How to complete this task: Starting at the first line of the data below, repeat each line word for word up to and including the line with "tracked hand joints".

------ Given information ------

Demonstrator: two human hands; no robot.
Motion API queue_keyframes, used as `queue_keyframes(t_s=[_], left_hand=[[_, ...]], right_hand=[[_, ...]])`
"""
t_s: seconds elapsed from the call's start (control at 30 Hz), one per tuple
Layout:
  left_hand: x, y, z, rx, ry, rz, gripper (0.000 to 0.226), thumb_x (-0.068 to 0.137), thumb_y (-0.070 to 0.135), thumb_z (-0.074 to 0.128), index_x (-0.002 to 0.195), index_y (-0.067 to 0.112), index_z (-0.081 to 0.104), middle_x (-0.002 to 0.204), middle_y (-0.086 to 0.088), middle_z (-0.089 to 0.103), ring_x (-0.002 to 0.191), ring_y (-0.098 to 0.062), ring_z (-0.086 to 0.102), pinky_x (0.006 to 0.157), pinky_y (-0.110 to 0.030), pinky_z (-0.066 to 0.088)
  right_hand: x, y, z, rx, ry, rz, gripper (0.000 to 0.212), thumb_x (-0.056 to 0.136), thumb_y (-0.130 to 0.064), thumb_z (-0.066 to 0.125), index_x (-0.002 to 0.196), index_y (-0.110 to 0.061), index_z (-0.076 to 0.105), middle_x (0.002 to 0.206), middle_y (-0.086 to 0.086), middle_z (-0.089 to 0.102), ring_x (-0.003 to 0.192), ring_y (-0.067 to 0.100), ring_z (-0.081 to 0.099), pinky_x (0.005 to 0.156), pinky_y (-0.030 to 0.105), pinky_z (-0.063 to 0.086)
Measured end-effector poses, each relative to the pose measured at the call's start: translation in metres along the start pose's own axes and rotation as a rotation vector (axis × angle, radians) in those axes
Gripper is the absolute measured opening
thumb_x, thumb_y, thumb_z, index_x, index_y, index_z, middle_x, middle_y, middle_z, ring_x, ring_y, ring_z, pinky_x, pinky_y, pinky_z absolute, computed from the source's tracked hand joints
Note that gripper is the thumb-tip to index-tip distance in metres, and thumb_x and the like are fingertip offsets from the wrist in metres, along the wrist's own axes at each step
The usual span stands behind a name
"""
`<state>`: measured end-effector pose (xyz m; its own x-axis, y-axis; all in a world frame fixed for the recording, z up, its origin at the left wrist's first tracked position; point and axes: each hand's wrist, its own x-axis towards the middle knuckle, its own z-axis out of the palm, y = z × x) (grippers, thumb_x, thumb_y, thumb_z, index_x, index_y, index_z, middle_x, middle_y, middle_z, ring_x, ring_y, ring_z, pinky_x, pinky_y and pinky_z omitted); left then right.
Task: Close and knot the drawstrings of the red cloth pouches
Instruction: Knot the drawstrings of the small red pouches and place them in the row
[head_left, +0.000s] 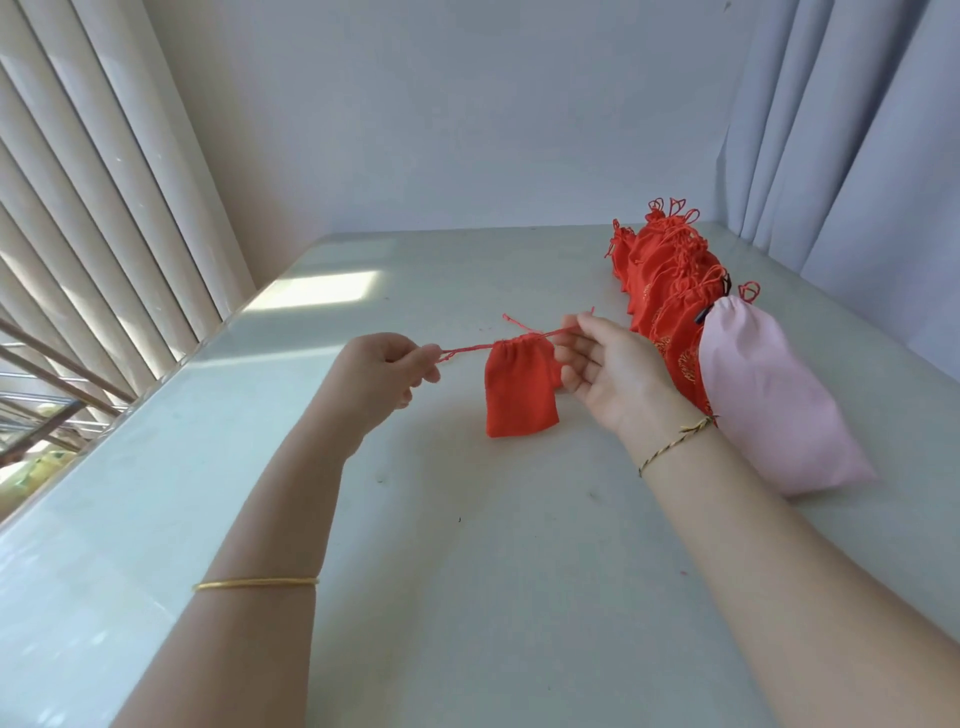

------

Expected answer:
Demonstrator: two human hands; no robot.
Motion API queue_keyframes, used as `queue_keyframes(t_s=[_], left_hand=[[_, ...]], right_hand=[[_, ...]])`
"""
t_s: seconds elapsed from the call's start (control at 30 Hz), one per tuple
Layout:
  left_hand: x, y, z, rx, ry, rz, gripper (0.000 to 0.226), thumb_x (-0.068 to 0.137), thumb_y (-0.070 to 0.135), thumb_z (-0.074 to 0.128), index_x (-0.002 to 0.195), index_y (-0.067 to 0.112), index_z (-0.081 to 0.104), middle_x (-0.002 to 0.204), middle_y (-0.086 to 0.088), middle_z (-0.089 to 0.103), ring_x (-0.002 to 0.191), ring_y (-0.098 to 0.062), ring_z (-0.086 to 0.102), pinky_x (0.006 to 0.157), pinky_y (-0.110 to 0.030), pinky_z (-0.066 to 0.088)
  right_hand: x, y, z, rx, ry, rz, gripper (0.000 to 0.212), thumb_x (-0.056 to 0.136), thumb_y (-0.130 to 0.064), thumb_z (-0.066 to 0.125), index_x (-0.002 to 0.196), index_y (-0.110 to 0.061), index_z (-0.076 to 0.105), middle_x (0.002 to 0.206), middle_y (-0.086 to 0.086), middle_z (-0.089 to 0.102), ring_x (-0.003 to 0.192), ring_y (-0.067 to 0.100), ring_z (-0.081 to 0.099), pinky_x (0.005 to 0.156), pinky_y (-0.030 to 0.105), pinky_z (-0.063 to 0.086)
Measured end-effector poses, each relative to the pose measured at the call's start: translation in metres along the start pose's own axes and rotation as a rotation vector (axis × angle, radians) in those axes
Gripper is the absolute measured opening
thumb_x, thumb_y, thumb_z, index_x, index_y, index_z, middle_x, middle_y, middle_z, ring_x, ring_y, ring_z, pinky_x, pinky_y, pinky_z absolute, computed from the source's tracked hand joints

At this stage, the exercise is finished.